WORK ORDER = The lines from the start of the listing through the line containing "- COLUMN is" should be printed exactly, and no other lines should be printed.
[EXTRACTED MATERIAL]
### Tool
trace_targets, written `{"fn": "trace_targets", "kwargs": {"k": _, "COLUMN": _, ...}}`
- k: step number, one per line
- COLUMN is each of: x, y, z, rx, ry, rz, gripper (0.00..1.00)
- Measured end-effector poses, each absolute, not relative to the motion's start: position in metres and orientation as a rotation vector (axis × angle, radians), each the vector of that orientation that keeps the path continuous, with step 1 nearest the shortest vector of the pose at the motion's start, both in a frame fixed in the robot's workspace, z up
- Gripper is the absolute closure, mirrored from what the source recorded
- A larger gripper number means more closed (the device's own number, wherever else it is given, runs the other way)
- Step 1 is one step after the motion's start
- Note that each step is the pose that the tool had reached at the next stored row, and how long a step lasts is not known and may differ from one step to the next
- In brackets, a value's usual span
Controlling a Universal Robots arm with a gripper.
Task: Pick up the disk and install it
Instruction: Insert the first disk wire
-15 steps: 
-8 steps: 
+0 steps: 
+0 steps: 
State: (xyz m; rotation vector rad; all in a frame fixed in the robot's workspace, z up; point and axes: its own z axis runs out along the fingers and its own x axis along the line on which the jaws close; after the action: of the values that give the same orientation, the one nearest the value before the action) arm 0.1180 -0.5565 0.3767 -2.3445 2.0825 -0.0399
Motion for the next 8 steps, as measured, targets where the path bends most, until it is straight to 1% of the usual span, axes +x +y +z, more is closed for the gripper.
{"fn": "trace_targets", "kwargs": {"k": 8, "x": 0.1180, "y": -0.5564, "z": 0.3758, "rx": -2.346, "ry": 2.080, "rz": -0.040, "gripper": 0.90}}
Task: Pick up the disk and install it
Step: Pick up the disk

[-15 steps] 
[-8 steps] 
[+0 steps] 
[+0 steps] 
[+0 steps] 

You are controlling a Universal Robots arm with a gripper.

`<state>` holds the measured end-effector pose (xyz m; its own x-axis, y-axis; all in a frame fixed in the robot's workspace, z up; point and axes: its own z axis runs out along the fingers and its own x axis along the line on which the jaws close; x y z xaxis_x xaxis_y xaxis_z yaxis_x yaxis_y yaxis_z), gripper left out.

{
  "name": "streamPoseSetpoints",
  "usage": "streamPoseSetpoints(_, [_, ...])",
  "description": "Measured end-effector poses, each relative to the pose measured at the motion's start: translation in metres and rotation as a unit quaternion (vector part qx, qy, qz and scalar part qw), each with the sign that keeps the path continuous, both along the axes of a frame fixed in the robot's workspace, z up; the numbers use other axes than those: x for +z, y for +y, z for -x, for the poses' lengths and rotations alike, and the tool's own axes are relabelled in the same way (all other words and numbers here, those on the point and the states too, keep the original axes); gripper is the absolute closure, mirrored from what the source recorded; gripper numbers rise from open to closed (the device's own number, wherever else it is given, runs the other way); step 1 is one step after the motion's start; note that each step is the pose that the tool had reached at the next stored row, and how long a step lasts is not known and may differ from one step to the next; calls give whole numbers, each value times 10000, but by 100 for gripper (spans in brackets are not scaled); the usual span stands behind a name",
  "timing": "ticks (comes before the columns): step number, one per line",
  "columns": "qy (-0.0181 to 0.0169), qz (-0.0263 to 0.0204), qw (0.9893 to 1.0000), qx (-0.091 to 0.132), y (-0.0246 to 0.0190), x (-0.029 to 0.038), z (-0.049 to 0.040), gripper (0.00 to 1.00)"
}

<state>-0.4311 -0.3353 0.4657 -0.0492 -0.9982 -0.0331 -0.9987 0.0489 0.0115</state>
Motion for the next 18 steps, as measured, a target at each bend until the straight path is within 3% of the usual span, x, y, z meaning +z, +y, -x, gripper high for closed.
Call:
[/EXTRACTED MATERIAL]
EXERCISE SOLUTION =
### Tool
trace_targets, written `{"fn": "trace_targets", "kwargs": {"k": _, "COLUMN": _, ...}}`
- k: step number, one per line
- COLUMN is each of: x, y, z, rx, ry, rz, gripper (0.00..1.00)

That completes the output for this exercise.